Dick Summer Connection

Wednesday, October 12th, 2016

I mentioned yesterday that Lady Wonder Wench was a skier before I met her. In today’s podcast, there’s a true story about how she used to go skiing with a friend of hers by the name of Rose, and some guy named Bill. Evidently Rose never brought a guy with her, because she enjoyed trolling for ski instructors, and according to Ms. Wench Rose was usually quite successful, since she looked like some combination of Catherine Zeta Jones and Carmen Electra. Ms. Wench, who had not yet met me, and had therefore not fallen in true love/lust so she was in the early stages of some cheap bodily attraction to Bill. But Bill was either too testosterone challenged, or too stupid to notice, which did not do wonders for LWW’s ego. That led me to develop a satisfying fantasy about LWW and a ski lodge, in which I land a plane in the parking lot of the fancy ski lodge…the kind were the rooms cost about the same as access to the typical state Senator for a year, and the lobsters served at dinner are about the size of an SUV. The airplane’s engine gets the attention of everybody inside. Bill opens the door and a crowd gathers behind him. They watch as I step down from the cockpit, dressed in my white silk scarf, my goggles, my black leather jacket, my freshly pressed Dockers, and my up to the fanny soft brown leather riding boots. Remember, this is my fantasy, so I’m looking here borderline like Harrison Ford.
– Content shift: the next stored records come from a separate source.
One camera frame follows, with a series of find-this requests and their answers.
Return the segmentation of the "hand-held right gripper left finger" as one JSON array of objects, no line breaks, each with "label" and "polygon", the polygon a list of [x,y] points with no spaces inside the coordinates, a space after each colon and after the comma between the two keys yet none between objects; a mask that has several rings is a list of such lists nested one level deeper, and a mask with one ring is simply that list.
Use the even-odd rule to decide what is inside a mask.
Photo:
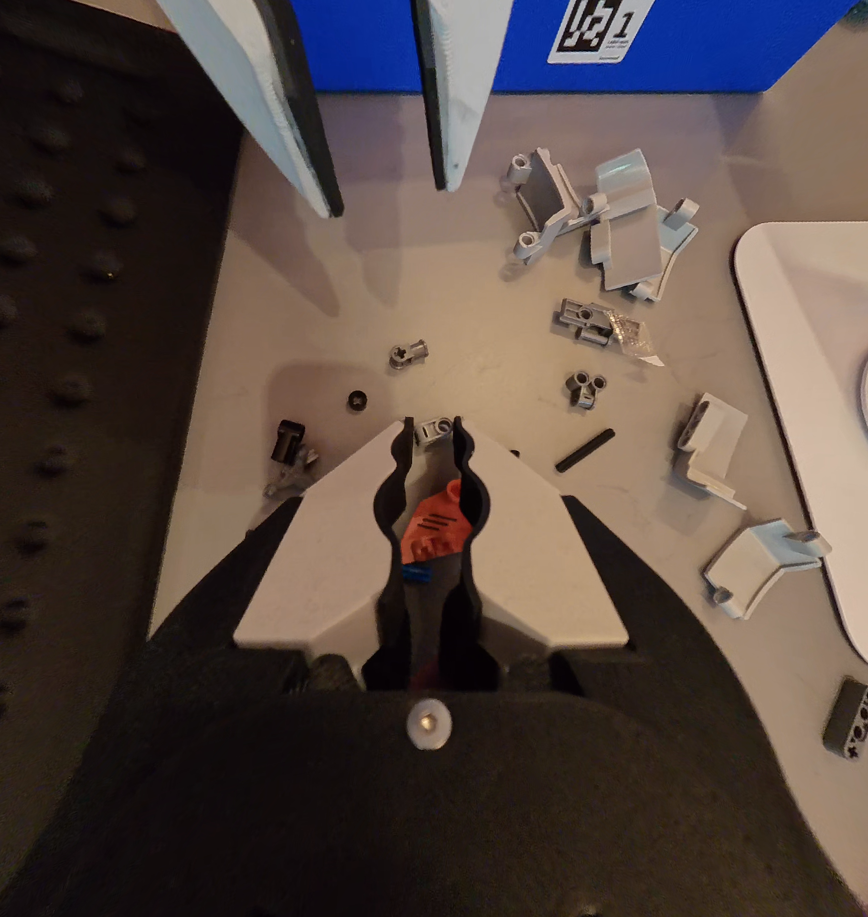
[{"label": "hand-held right gripper left finger", "polygon": [[400,689],[412,657],[400,539],[414,419],[391,423],[296,501],[234,632],[239,648],[346,659],[371,689]]}]

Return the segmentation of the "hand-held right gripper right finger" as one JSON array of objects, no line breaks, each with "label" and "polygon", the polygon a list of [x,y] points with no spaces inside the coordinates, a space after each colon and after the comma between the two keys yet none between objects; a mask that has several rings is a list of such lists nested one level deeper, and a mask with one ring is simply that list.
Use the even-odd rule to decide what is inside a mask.
[{"label": "hand-held right gripper right finger", "polygon": [[461,416],[452,443],[472,532],[442,610],[445,685],[494,690],[522,659],[625,648],[628,632],[560,491]]}]

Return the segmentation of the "grey joint with black pin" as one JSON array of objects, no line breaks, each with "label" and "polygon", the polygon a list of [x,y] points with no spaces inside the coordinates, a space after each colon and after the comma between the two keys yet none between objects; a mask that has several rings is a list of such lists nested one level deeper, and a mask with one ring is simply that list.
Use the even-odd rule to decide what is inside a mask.
[{"label": "grey joint with black pin", "polygon": [[304,425],[288,419],[279,422],[270,455],[276,469],[264,489],[266,499],[278,500],[284,492],[304,491],[313,485],[320,456],[303,443],[304,436]]}]

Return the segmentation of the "small clear plastic wrapper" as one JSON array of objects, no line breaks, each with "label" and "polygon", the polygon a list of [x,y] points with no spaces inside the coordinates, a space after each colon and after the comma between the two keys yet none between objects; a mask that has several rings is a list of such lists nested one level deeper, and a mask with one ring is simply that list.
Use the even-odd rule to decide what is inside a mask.
[{"label": "small clear plastic wrapper", "polygon": [[625,356],[650,366],[663,367],[646,326],[633,318],[611,311],[608,315],[612,337]]}]

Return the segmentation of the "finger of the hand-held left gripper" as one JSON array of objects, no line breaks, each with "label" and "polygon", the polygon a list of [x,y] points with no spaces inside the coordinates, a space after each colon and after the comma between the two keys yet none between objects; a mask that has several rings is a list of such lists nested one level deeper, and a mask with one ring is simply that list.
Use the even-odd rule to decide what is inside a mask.
[{"label": "finger of the hand-held left gripper", "polygon": [[279,171],[319,216],[341,216],[344,203],[292,3],[158,5]]},{"label": "finger of the hand-held left gripper", "polygon": [[414,1],[436,188],[459,189],[490,98],[512,1]]}]

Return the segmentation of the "blue plastic bin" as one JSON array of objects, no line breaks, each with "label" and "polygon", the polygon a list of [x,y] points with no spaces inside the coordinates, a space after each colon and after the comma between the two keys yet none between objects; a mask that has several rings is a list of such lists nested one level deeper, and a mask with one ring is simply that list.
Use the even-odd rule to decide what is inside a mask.
[{"label": "blue plastic bin", "polygon": [[[842,1],[659,1],[616,63],[552,63],[577,2],[513,2],[497,93],[718,94],[769,89],[848,12]],[[412,4],[292,3],[313,83],[327,93],[421,89]]]}]

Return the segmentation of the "dark grey double tube connector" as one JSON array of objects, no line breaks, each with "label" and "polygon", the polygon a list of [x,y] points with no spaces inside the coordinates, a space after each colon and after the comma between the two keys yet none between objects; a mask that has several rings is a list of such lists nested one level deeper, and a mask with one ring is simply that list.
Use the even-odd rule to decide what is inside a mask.
[{"label": "dark grey double tube connector", "polygon": [[598,396],[607,386],[607,380],[602,375],[591,376],[585,371],[578,371],[567,377],[565,386],[569,405],[589,411],[596,406]]}]

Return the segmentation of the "short black axle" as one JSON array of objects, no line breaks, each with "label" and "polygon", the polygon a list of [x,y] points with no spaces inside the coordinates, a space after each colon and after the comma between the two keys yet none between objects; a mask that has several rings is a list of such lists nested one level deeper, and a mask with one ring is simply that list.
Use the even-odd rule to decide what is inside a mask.
[{"label": "short black axle", "polygon": [[570,469],[573,469],[577,464],[581,463],[590,455],[594,454],[597,450],[607,445],[614,438],[615,431],[613,429],[607,428],[600,431],[600,433],[596,434],[589,441],[581,446],[578,446],[575,450],[568,453],[564,458],[560,459],[554,465],[556,473],[563,474]]}]

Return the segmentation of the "light grey boxy panel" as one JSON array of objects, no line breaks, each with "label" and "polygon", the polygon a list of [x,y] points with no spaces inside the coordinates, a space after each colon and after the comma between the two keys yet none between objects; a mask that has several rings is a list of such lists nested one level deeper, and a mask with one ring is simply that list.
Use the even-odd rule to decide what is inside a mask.
[{"label": "light grey boxy panel", "polygon": [[737,408],[703,394],[680,433],[674,462],[685,482],[741,511],[747,507],[736,499],[726,476],[747,421]]}]

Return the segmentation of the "black dimpled foam pad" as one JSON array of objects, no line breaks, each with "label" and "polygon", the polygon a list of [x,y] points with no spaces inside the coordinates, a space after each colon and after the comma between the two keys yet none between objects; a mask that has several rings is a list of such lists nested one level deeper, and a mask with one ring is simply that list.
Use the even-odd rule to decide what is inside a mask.
[{"label": "black dimpled foam pad", "polygon": [[242,134],[175,34],[0,2],[0,783],[146,633]]}]

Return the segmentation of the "dark grey connector block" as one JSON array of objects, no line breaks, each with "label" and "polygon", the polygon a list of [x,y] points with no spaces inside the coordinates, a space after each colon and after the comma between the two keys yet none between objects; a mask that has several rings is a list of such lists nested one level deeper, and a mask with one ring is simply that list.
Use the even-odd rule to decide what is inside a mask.
[{"label": "dark grey connector block", "polygon": [[607,347],[614,337],[610,313],[595,304],[583,304],[568,297],[555,312],[556,324],[571,332],[576,341]]}]

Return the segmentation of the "dark grey short beam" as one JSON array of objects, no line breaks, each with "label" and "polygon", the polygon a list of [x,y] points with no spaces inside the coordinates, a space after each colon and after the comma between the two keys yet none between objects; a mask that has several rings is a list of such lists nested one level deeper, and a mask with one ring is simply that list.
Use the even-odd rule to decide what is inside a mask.
[{"label": "dark grey short beam", "polygon": [[868,737],[868,684],[842,680],[827,719],[823,747],[847,761],[859,761]]}]

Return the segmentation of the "white book stand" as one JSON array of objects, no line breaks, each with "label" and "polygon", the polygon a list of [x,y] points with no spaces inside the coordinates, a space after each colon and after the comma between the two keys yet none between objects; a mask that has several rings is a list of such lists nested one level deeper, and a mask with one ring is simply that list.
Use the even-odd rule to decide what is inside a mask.
[{"label": "white book stand", "polygon": [[868,221],[757,224],[738,289],[847,637],[868,664]]}]

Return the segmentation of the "orange wedge panel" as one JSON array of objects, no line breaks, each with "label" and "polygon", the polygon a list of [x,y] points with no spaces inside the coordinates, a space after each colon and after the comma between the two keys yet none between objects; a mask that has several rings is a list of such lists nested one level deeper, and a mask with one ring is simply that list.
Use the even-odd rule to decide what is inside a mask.
[{"label": "orange wedge panel", "polygon": [[472,524],[460,506],[461,479],[451,480],[439,493],[423,499],[402,538],[404,565],[462,553]]}]

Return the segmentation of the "light grey flat clip panel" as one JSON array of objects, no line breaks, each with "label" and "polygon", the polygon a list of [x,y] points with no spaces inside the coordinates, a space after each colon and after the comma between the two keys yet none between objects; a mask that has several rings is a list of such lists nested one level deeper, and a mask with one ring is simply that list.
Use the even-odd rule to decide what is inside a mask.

I flip up my goggles, push the two ends of the white silk scarf into the pockets of my black leather jacket, and I stride across the lot. I walk right past Bill at the door. The crowd is silent. Then I spot Lady Wonder Wench sitting alone in a corner. I walk over to her slowly, right past Rose, who looks up adoringly…expectantly. I hold out my hand to Lady Wonder Wench who stands up gracefully and looks at me in amazement. (I’ve just ignored Rose, remember.) Rose’s lips are quivering, and a tear wells up in her eye. She half reaches out her hand toward me, but I ignore her, and I guide Lady Wonder Wench to the door, right past Bill, and out into the parking lot to the waiting airplane. I help Lady Wonder Wench up into the cockpit, buckle her seat belt, close and latch the door, and the engine starts with one turn of the prop. We power up, and roar straight up into the full moon. When we pass 5,200 feet (one mile) I engage the auto pilot. And I leave the rest of my fantasy to your imagination. Eat your heart out Bill. And keep your hands to yourself.